§ PROBLEM: Using the data below, find how many lines include the word "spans" and report that figure alone.

(Stored entries)
* * *
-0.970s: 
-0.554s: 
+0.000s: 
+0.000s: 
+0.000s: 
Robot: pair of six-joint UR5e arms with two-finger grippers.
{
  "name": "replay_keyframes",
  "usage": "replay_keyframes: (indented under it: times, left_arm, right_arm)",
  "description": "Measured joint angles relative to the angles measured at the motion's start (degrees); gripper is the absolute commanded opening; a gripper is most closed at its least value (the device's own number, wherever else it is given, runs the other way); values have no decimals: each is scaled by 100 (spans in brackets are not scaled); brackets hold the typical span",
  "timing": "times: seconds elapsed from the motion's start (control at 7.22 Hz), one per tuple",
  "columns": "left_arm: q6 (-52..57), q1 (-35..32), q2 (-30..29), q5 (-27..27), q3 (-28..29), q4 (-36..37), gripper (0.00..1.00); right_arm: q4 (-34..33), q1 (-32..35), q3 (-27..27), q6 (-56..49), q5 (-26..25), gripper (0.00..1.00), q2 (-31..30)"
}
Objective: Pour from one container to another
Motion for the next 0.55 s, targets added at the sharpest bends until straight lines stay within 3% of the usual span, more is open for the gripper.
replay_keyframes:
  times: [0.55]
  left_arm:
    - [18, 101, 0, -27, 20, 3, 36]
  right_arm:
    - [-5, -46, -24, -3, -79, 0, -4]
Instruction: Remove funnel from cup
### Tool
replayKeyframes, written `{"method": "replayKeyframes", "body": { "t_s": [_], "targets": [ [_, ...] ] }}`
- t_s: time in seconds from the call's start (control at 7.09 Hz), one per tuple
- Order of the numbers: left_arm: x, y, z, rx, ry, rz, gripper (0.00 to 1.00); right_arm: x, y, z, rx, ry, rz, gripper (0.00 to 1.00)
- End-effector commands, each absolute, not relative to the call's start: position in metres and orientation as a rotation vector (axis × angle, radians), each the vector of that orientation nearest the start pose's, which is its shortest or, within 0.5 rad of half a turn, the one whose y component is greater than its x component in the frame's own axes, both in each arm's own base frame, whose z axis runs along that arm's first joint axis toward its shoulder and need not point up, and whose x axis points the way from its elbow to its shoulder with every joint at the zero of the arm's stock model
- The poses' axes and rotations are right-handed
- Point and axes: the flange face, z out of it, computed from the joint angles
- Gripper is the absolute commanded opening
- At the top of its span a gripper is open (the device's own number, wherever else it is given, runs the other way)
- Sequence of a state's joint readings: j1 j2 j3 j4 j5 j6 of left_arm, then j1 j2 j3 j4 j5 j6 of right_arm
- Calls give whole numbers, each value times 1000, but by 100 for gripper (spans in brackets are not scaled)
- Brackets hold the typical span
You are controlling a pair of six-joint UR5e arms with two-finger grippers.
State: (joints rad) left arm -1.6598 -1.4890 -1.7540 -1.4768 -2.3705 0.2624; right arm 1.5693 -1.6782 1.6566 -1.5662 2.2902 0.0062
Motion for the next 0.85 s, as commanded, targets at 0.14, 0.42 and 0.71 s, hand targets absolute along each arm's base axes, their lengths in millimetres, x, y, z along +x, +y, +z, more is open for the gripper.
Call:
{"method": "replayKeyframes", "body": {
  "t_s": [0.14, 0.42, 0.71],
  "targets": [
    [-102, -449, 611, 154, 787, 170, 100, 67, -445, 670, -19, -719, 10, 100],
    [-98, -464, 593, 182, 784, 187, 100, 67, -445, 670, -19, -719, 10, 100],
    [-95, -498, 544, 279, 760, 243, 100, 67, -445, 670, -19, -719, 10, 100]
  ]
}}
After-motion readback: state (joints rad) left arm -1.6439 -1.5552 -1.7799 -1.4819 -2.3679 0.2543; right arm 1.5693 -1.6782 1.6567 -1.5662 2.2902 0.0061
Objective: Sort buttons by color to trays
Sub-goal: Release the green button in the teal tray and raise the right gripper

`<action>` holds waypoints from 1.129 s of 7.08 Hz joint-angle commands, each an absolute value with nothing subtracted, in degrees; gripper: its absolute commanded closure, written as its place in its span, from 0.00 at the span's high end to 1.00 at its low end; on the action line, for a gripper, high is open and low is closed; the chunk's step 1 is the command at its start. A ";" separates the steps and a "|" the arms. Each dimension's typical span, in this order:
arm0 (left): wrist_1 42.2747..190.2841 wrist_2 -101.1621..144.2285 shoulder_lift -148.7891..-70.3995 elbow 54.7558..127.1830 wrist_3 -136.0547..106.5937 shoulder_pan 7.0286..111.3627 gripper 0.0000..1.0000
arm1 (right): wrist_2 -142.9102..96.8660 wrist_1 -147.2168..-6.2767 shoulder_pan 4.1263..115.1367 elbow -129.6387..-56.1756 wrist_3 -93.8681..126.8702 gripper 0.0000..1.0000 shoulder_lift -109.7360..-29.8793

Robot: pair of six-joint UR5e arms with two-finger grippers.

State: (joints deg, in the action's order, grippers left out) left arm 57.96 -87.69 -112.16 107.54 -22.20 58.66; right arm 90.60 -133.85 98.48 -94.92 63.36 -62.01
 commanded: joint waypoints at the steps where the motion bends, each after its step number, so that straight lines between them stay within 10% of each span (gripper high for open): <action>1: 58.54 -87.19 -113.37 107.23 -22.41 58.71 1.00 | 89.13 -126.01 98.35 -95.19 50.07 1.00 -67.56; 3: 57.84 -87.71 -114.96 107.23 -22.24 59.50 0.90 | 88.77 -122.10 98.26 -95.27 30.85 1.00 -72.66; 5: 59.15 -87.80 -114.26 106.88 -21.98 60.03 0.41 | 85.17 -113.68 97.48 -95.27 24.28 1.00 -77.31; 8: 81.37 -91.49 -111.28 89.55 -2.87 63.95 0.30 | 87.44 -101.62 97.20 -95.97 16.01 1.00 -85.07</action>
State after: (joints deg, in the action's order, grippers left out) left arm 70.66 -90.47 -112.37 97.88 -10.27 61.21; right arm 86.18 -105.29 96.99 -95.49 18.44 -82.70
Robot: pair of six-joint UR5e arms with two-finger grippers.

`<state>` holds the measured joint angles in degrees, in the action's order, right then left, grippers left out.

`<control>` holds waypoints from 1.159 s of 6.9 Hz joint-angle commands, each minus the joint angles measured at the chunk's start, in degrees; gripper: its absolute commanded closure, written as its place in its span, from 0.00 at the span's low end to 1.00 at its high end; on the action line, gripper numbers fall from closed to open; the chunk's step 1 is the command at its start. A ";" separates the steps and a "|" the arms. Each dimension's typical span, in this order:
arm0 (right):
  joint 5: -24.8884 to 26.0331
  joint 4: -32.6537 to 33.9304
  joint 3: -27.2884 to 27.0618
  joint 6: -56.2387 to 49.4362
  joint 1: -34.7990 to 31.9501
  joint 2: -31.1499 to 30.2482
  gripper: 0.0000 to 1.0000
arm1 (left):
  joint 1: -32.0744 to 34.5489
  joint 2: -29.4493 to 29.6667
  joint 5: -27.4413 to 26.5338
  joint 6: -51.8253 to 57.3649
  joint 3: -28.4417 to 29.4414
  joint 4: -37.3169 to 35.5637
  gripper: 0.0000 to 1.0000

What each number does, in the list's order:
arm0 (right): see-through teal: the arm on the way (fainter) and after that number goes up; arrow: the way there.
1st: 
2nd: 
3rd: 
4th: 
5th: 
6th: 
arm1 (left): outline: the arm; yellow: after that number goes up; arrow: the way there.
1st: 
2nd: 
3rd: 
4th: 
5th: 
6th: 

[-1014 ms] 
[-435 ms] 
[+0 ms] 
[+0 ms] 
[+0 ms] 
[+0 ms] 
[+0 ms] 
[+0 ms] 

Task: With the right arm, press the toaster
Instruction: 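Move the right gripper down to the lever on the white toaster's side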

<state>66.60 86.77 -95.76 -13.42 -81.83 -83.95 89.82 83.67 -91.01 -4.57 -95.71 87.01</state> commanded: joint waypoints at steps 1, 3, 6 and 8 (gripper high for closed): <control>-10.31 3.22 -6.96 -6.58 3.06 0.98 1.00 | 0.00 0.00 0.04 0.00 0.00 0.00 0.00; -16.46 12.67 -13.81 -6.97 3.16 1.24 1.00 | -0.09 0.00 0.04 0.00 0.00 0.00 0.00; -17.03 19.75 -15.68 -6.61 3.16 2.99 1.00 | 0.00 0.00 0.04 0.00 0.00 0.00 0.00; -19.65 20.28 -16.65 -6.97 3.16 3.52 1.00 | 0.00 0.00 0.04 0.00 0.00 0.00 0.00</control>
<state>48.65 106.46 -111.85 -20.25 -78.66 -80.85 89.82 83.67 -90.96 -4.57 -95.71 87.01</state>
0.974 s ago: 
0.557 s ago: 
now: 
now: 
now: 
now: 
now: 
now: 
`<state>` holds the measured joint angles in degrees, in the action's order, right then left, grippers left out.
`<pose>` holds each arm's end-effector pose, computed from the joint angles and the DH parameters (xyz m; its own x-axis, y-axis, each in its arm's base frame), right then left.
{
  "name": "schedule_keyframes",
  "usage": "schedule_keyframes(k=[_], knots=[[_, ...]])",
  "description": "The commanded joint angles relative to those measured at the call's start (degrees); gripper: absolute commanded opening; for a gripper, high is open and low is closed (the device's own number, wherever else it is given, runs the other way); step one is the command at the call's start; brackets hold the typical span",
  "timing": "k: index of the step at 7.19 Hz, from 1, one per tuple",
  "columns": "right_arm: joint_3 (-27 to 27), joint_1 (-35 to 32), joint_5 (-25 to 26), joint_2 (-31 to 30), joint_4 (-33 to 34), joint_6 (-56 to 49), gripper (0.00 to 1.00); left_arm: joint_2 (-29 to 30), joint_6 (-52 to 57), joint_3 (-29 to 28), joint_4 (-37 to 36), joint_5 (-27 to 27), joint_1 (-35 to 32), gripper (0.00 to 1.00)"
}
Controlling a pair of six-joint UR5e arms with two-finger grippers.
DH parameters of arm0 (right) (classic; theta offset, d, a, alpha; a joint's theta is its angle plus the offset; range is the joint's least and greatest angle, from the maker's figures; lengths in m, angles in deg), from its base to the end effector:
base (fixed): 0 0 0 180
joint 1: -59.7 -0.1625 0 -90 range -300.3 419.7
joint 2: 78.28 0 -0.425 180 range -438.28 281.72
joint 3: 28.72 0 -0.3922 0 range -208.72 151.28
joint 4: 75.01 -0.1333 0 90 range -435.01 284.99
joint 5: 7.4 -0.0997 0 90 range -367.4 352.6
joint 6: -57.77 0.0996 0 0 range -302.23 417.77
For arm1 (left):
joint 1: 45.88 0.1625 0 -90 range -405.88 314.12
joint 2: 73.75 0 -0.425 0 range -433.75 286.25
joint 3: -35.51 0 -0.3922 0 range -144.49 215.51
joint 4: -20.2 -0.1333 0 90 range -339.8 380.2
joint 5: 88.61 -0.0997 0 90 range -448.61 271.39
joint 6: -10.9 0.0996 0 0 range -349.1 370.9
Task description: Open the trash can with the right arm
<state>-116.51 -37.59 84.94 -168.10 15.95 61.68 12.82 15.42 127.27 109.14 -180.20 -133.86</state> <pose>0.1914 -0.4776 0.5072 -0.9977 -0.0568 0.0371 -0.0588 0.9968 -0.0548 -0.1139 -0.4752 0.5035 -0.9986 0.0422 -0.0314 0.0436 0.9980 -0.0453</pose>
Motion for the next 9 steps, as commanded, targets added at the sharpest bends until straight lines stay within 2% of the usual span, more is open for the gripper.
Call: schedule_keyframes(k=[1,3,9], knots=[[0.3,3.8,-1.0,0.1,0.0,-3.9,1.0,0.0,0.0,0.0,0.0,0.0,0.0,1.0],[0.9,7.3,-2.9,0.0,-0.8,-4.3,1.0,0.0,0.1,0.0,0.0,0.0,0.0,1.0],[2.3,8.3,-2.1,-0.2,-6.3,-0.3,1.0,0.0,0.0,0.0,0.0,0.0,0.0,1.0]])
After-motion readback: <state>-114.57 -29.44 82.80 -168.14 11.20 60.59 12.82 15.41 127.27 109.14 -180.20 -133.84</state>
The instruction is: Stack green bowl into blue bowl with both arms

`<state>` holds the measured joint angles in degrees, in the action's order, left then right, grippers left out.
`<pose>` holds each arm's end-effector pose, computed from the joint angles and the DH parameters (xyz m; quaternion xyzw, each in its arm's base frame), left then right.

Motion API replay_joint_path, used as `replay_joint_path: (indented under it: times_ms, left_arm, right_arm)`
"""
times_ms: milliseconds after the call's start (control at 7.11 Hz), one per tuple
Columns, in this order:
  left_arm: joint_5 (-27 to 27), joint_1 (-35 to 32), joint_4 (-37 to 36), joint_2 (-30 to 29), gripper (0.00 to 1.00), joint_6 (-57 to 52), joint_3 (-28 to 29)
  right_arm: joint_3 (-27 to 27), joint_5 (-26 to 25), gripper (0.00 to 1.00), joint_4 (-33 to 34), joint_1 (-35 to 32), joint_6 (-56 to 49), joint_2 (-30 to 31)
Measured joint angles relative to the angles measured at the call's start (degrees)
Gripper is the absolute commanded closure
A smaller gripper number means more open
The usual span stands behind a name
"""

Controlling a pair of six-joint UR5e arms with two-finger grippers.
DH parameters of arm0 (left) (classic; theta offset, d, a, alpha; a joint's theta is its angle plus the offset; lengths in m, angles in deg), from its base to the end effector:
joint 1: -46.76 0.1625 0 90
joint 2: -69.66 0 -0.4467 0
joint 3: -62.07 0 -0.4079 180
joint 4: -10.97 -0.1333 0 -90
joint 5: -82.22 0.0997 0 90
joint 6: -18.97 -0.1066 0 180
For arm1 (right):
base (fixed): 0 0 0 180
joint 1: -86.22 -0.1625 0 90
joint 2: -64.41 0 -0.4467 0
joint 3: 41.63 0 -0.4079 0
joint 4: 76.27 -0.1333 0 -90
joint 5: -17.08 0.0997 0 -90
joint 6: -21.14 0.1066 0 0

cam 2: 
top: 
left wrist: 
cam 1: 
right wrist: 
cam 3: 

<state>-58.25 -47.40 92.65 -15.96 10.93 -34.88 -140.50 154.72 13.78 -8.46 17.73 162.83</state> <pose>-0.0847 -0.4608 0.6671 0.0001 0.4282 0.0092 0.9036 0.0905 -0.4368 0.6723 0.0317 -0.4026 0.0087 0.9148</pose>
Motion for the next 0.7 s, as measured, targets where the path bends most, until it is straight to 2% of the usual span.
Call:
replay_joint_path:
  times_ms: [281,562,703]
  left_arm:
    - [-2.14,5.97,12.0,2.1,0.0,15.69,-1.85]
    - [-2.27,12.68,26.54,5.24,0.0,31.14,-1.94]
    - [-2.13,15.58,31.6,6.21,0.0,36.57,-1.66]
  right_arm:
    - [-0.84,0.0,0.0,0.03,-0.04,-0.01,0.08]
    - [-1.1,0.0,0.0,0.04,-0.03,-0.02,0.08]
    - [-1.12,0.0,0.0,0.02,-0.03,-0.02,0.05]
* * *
§ TASK OUTPUT: 2